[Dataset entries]
________________________
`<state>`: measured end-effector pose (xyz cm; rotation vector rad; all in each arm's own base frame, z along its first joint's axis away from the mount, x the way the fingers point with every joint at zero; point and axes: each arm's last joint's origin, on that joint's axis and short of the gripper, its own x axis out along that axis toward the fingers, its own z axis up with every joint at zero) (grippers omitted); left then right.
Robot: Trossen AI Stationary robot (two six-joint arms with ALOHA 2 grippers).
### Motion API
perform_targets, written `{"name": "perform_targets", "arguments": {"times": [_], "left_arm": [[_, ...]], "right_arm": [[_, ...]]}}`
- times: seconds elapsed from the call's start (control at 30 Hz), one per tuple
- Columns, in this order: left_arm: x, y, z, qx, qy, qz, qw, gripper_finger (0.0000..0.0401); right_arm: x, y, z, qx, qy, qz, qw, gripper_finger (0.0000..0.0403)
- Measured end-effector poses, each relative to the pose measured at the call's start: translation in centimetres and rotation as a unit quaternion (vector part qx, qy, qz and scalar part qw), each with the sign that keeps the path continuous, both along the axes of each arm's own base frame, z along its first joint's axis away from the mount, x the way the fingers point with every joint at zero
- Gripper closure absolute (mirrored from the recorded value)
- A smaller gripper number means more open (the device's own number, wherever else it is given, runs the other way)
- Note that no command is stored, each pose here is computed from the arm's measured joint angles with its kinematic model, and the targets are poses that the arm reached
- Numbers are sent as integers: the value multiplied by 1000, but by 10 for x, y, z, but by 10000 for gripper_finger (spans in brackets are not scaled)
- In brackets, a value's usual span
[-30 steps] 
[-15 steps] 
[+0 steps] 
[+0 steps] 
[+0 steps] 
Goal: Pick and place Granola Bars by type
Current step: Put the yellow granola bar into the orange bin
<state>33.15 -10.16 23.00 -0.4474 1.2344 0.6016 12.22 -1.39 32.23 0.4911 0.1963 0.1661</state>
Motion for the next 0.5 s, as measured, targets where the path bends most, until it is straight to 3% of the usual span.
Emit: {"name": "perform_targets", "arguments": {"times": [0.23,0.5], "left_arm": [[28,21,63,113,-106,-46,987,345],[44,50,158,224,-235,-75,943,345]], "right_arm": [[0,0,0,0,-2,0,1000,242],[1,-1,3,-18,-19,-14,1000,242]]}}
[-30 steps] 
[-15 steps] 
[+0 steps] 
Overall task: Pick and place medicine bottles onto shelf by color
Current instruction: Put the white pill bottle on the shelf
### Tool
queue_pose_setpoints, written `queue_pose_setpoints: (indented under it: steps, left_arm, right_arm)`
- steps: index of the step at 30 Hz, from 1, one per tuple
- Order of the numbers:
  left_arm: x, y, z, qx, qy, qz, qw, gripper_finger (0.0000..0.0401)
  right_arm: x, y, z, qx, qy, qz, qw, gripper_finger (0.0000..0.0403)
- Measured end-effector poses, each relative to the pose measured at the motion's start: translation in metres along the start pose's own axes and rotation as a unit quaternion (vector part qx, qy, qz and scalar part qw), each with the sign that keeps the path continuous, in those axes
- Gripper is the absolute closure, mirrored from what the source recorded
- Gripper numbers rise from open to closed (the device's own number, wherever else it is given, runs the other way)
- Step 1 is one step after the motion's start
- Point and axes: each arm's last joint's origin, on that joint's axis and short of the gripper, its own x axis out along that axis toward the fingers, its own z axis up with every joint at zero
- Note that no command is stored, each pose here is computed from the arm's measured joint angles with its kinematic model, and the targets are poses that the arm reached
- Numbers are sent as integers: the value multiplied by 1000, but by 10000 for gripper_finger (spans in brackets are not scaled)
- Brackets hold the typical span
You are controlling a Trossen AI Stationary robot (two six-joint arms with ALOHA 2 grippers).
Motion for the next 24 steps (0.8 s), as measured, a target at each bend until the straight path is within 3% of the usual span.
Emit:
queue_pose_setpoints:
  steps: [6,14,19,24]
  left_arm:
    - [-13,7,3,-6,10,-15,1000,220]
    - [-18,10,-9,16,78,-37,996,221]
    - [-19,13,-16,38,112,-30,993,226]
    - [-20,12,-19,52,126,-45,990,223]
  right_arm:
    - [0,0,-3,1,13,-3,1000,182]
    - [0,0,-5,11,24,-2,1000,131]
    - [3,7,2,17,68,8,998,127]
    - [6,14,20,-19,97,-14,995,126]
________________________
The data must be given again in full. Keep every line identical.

`<state>`: measured end-effector pose (xyz cm; rotation vector rad; all in each arm's own base frame, z along its first joint's axis away from the mount, x the way the fingers point with every joint at zero; point and axes: each arm's last joint's origin, on that joint's axis and short of the gripper, its own x axis out along that axis toward the fingers, its own z axis up with every joint at zero) (grippers omitted); left then right.
Robot: Trossen AI Stationary robot (two six-joint arms with ALOHA 2 grippers).
### Motion API
perform_targets, written `{"name": "perform_targets", "arguments": {"times": [_], "left_arm": [[_, ...]], "right_arm": [[_, ...]]}}`
- times: seconds elapsed from the call's start (control at 30 Hz), one per tuple
- Columns, in this order: left_arm: x, y, z, qx, qy, qz, qw, gripper_finger (0.0000..0.0401); right_arm: x, y, z, qx, qy, qz, qw, gripper_finger (0.0000..0.0403)
- Measured end-effector poses, each relative to the pose measured at the call's start: translation in centimetres and rotation as a unit quaternion (vector part qx, qy, qz and scalar part qw), each with the sign that keeps the path continuous, both along the axes of each arm's own base frame, z along its first joint's axis away from the mount, x the way the fingers point with every joint at zero
- Gripper closure absolute (mirrored from the recorded value)
- A smaller gripper number means more open (the device's own number, wherever else it is given, runs the other way)
- Note that no command is stored, each pose here is computed from the arm's measured joint angles with its kinematic model, and the targets are poses that the arm reached
- Numbers are sent as integers: the value multiplied by 1000, but by 10 for x, y, z, but by 10000 for gripper_finger (spans in brackets are not scaled)
- In brackets, a value's usual span
[-30 steps] 
[-15 steps] 
[+0 steps] 
[+0 steps] 
[+0 steps] 
Goal: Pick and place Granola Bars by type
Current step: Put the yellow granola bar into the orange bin
<state>33.15 -10.16 23.00 -0.4474 1.2344 0.6016 12.22 -1.39 32.23 0.4911 0.1963 0.1661</state>
Motion for the next 0.5 s, as measured, targets where the path bends most, until it is straight to 3% of the usual span.
Emit: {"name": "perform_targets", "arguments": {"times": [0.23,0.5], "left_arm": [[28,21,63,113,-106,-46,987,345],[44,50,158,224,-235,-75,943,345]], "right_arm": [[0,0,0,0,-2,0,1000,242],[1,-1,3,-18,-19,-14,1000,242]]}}
[-30 steps] 
[-15 steps] 
[+0 steps] 
Overall task: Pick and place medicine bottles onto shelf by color
Current instruction: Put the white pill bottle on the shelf
### Tool
queue_pose_setpoints, written `queue_pose_setpoints: (indented under it: steps, left_arm, right_arm)`
- steps: index of the step at 30 Hz, from 1, one per tuple
- Order of the numbers:
  left_arm: x, y, z, qx, qy, qz, qw, gripper_finger (0.0000..0.0401)
  right_arm: x, y, z, qx, qy, qz, qw, gripper_finger (0.0000..0.0403)
- Measured end-effector poses, each relative to the pose measured at the motion's start: translation in metres along the start pose's own axes and rotation as a unit quaternion (vector part qx, qy, qz and scalar part qw), each with the sign that keeps the path continuous, in those axes
- Gripper is the absolute closure, mirrored from what the source recorded
- Gripper numbers rise from open to closed (the device's own number, wherever else it is given, runs the other way)
- Step 1 is one step after the motion's start
- Point and axes: each arm's last joint's origin, on that joint's axis and short of the gripper, its own x axis out along that axis toward the fingers, its own z axis up with every joint at zero
- Note that no command is stored, each pose here is computed from the arm's measured joint angles with its kinematic model, and the targets are poses that the arm reached
- Numbers are sent as integers: the value multiplied by 1000, but by 10000 for gripper_finger (spans in brackets are not scaled)
- Brackets hold the typical span
You are controlling a Trossen AI Stationary robot (two six-joint arms with ALOHA 2 grippers).
Motion for the next 24 steps (0.8 s), as measured, a target at each bend until the straight path is within 3% of the usual span.
Emit:
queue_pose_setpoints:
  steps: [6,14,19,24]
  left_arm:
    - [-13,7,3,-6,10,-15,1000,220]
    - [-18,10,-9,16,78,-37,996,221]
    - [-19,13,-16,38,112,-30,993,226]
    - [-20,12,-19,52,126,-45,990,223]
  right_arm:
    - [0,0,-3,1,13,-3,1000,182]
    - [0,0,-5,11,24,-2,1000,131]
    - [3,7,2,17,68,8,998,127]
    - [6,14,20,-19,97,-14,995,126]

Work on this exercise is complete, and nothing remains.